Some of the servers that crash are running MySQL instead of Sql Server and the only common denominator is high IO load, Windows Server 2016 or later, and Samsung 980 or later. With so many bug reports related to Samsung's firmware issues it's hard to find corroborating bug reports so I thought I'd share this here.

Interesting. How sure are we this is a Windows Server issue?

I recently picked up a couple of 500GB 980 Pro's to use as boot drives on my H12SSL with a Milan CPU (mirrored with ZFS) under Proxmox (Debian based) based on my good luck with these drives on my Linux workstation.

Seeing this post (thanks @i386 for pointing me to this thread) has made me question if that was the right call, and if I should be looking at something else instead.

mattlach · Dec 12, 2023

yeryer said:
...and two systems with Sabrent Rockets are perfectly stable.

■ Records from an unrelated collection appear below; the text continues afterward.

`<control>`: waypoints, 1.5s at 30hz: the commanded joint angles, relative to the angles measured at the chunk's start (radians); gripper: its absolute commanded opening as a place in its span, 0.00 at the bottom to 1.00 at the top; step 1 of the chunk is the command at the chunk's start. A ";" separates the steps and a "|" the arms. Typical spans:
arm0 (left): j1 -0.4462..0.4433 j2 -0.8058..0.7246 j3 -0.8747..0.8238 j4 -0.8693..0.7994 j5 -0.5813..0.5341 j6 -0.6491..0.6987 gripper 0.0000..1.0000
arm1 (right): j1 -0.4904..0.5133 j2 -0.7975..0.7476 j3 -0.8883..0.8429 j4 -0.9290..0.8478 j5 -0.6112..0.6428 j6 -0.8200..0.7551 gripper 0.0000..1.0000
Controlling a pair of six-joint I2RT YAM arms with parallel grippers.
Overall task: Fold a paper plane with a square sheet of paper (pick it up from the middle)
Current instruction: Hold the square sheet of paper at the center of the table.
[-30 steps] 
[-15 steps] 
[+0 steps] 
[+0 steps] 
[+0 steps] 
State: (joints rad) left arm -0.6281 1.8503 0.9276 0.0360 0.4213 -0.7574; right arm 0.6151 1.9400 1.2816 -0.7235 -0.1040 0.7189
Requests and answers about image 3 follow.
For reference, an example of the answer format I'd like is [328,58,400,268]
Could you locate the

Be careful with Sabrent rockets. I've had Sabrent Rocket 4's drop like flies on me. Like, Originals died 2 years in. Had to fight with them to get the RMA (they wanted me to have registered the drives within days of purchase) then the RMA replacements died less than 2 years after that. I'm talking complete brick, non-responsive does not appear as a connected device on any system.

mattlach · Dec 12, 2023

CyklonDX said:
I'd say avoid samsung in general.

There goes my "I only trust Intel and Samsung SSD's" shopping philosophy, as they are the only brands I've ever used that haven't failed on me.

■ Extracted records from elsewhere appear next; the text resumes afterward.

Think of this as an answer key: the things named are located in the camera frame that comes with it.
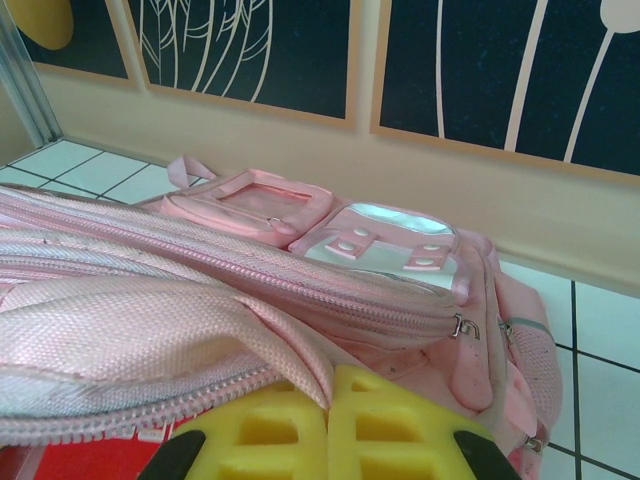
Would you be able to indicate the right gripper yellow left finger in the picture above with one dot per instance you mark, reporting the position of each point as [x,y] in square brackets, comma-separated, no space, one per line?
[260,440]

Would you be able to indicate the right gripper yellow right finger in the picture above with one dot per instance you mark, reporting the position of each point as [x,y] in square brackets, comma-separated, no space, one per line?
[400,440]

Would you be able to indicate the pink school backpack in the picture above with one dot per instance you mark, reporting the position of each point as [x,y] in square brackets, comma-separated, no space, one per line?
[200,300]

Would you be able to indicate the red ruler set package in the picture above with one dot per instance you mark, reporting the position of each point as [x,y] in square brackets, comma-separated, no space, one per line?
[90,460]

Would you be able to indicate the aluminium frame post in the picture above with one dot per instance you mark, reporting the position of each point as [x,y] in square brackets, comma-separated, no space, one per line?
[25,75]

Intel exited the market, and Samsung seems to have gone to shit. Now I have no idea what brands I can actually trust.

Jani · Dec 12, 2023

Trust no marketing. Better always do homework and check what are temp limits for the components and obey these conditions. Have learnt also not to trust any temp reporting from the device which maybe failing

When more performance promised and use scenario and/or environment temp is above normal additional heatsink needed for all brands. Slower NVMes doesn't have that issue so often as running out of DRAM and speeds drops which lower heat output generated by controller.

mattlach · Dec 12, 2023

Jani said:
Trust no marketing. Better always do homework and check what are temp limits for the components and obey these conditions. Have learnt also not to trust any temp reporting from the device which maybe failing When more performance promised and use scenario and/or environment temp is above normal additional heatsink needed for all brands. Slower NVMes doesn't have that issue so often as running out of DRAM and speeds drops which lower heat output generated by controller.

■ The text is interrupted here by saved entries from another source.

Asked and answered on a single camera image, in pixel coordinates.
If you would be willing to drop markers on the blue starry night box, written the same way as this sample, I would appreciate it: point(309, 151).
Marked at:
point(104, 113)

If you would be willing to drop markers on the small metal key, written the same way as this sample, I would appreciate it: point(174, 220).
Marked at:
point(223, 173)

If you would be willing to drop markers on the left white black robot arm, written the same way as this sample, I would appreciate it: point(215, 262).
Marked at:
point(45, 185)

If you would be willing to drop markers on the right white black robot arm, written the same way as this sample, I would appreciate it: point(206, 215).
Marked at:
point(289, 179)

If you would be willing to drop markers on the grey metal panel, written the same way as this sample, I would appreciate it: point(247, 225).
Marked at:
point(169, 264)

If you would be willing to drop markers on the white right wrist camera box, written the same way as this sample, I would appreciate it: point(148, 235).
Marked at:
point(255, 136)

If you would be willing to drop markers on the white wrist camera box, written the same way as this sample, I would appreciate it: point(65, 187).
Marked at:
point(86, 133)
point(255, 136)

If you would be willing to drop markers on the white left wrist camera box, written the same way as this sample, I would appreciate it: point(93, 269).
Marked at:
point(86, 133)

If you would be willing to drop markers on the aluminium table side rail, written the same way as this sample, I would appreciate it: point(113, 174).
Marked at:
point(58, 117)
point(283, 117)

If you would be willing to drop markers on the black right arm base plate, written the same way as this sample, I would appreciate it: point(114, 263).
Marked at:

Well, I am going to make sure I put heatsinks on mine, and point a small fan straight at them, though this might be tricky what with the m.2 ports on the H12SSL series of motherboards potentially blocking longer PCIe boards if they get too tall...

My application for these drives does not involve many high IOPS databases, so I hope I don't run into this issue.

Only occurrence of this I can think of is a smallish (103 tables, 2-3GB) MySQL database (well, now MariaDB) that gets exported, backed up and scrubbed automatically every night, which keeps the drives pretty busy for a while. This is currently running on a mirrored (with ZFS) pair of 256GB Inland Premium (Gen3 Phison TLC I believe) drives I got cheaply a few years ago. I wonder if the ZFS "Copy on Write" file system helps minimize the drive load, as it makes that load more sequential. Either way, I've never had a problem with these generic budget SSD's, so I was hoping the Samsung's would be better, but maybe not...

I will say that the small 256GB TLC drives do consume write cycles faster than I would have liked (down to about 60% in two years and three months) with so many VM's running off of them, but I knew that going in and was factored into how little I paid for them. While they are ticking down relatively fast, I figured I'd swap them in place 5-6 years after install when they start getting dangerously low.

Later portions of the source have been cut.